A:  I think that must have been about 20 minutes, I guess.  I really think it was shorter than we wanted.  That’s all I can remember.

Q:  Where did you eat lunch?

A:  We carried our own lunches.  We carried some had lunch boxes, some had brown paper bags, and we carried food according to the season.  Like in the wintertime we had fresh meat, we’d take sausage biscuits and egg.  And we’d have preserves.  My mother used to dry apples.  She’d very often make applejacks.  We’d take an applejack.  So we had different things that we carried.

Q:  That sounds like good eating.  Did you get to eat inside the classroom or did you have to go outside?

A:  If it was raining, we ate inside.  If it was dry, now the church was right next door, and it had a big stoop like so lots of us would go over there and eat.  Eventually, I think they stopped us from going over there, if I’m not mistaken.  I guess, as we got bigger we got to acting ugly, I suppose because when you smaller you act better than you  do the older you get.

Q:  What did you do at recess?

A:  We played stickball, dodge ball, ring-around-the-Rosie, go in and out the middle whatever that is.  I think that’s the ring-around-the-Rosie as far as I know.  But anyhow we had little games we played.

Q:  Did the girls and boys play together?
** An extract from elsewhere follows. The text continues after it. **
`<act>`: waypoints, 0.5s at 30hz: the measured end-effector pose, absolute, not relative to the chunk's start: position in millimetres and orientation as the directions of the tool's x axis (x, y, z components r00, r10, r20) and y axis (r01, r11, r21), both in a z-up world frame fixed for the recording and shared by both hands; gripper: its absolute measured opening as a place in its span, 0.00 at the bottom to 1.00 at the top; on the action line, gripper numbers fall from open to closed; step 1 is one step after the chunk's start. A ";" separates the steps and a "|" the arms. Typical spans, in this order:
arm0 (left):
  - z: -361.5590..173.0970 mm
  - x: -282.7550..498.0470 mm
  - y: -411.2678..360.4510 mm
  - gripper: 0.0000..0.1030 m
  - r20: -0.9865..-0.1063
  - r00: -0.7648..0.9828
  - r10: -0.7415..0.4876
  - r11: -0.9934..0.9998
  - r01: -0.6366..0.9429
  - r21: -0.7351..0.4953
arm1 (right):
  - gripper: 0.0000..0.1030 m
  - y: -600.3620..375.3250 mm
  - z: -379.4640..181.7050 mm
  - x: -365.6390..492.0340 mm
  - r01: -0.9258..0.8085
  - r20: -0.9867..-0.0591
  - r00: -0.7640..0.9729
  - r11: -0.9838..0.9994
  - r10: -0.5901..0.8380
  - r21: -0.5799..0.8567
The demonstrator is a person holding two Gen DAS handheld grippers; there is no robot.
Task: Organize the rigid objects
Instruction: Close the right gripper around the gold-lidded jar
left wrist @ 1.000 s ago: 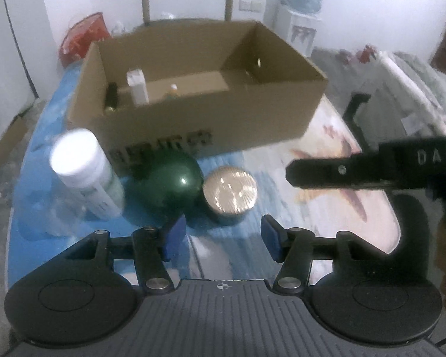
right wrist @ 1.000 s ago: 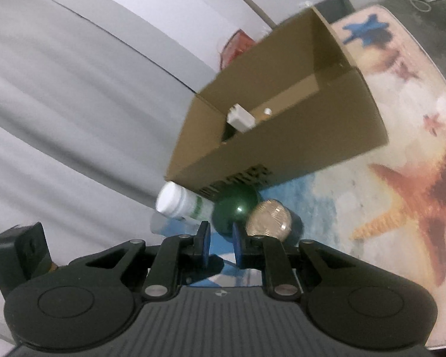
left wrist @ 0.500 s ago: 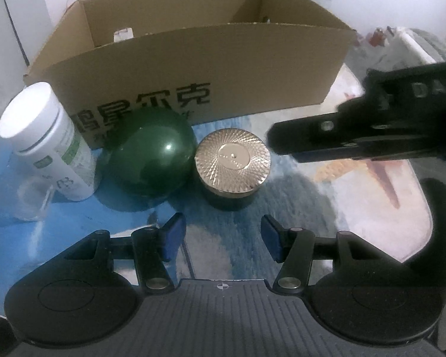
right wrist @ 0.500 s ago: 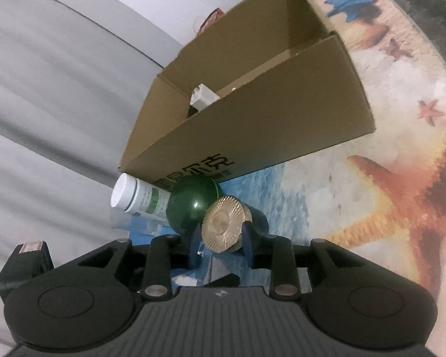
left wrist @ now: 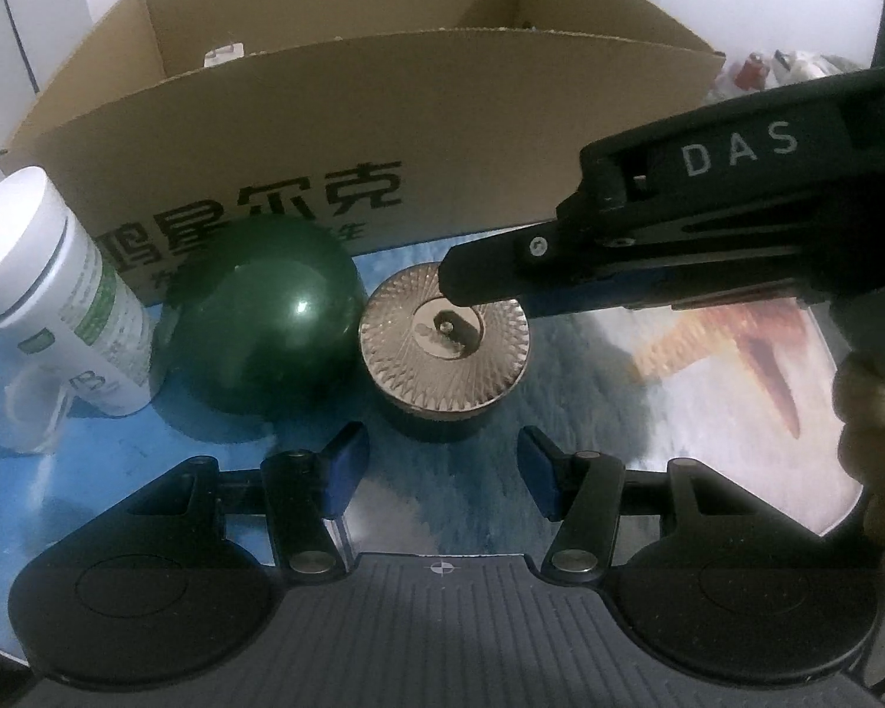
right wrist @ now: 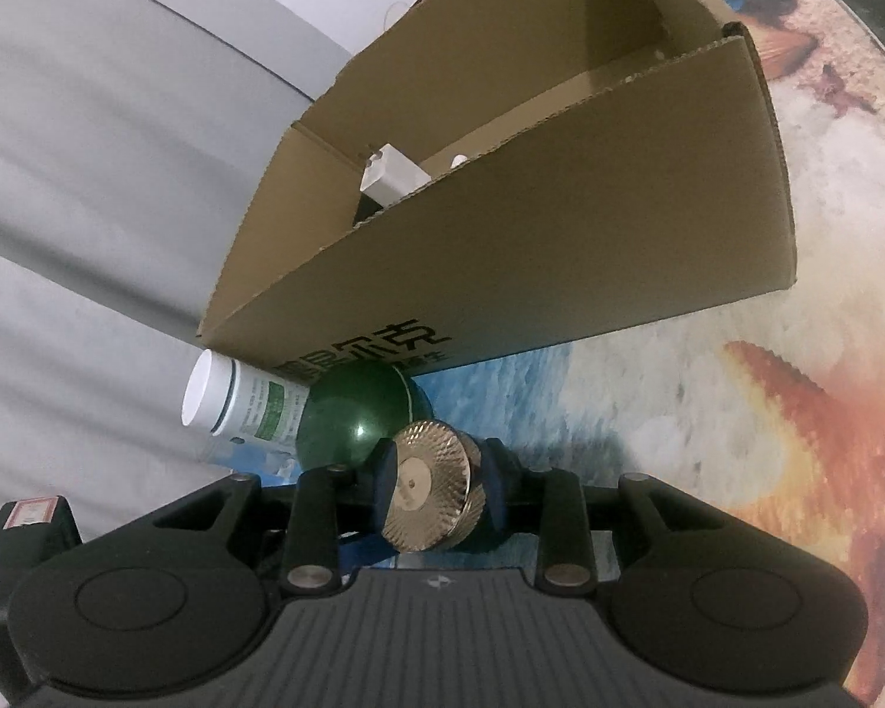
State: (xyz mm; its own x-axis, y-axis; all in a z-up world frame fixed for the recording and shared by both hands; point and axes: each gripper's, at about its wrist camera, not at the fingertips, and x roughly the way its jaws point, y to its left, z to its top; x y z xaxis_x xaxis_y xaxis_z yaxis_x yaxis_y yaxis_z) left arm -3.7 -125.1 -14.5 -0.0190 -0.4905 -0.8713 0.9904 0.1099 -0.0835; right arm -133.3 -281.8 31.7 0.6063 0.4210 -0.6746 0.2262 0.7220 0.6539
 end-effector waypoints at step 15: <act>-15.9 -7.6 -123.3 0.54 -0.851 0.002 -0.526 0.088 0.995 -0.052 | 0.33 -288.8 19.9 -124.8 0.189 -0.655 0.586 0.705 0.478 0.683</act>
State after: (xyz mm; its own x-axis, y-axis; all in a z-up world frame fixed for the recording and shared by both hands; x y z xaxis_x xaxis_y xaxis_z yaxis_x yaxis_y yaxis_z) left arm -7.6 -123.3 -15.9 0.0021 -0.5257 -0.8507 0.9948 0.0877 -0.0517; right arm -124.8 -288.8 19.9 0.5859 0.4775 -0.6548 0.1886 0.7054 0.6832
A:  Yeah, we played together.

Q:  What about the lighting and the heating?

A:  Well, we heated by wood stove.  What kind of light did we have, I guess we went by sunlight because we didn’t have electricity.  So we went by just sunlight.

Q:  Were the windows tall?

A:  Yeah, they had tall windows and high so we couldn’t set and look out, you know, to see what was going on outside.  But if you stood up you could see out.  The heating we had wood.  The parents would bring wood.  Different parents would bring wood.  Some time it would be cut in stove length and then again I think some of them had to be sawed off after got to school, because I remember the little thing they put up to lay the wood on to saw.  The students had to do that.

Q:  To saw the wood?

A:  Yeah, if it was brought in long length, but if it was cut in stove length they didn’t. It was already in a pile.  We had a woodshed that the wood was kept in.

Q:  What about the water supply?  Where did you get your water?

A:  We had a pump that act up whenever it wanted to. It was one that they called lose and you had to prime it.  You had to pour water in it while somebody pumped and you pour the water in and keep on like that until it got the suction and then it would come out.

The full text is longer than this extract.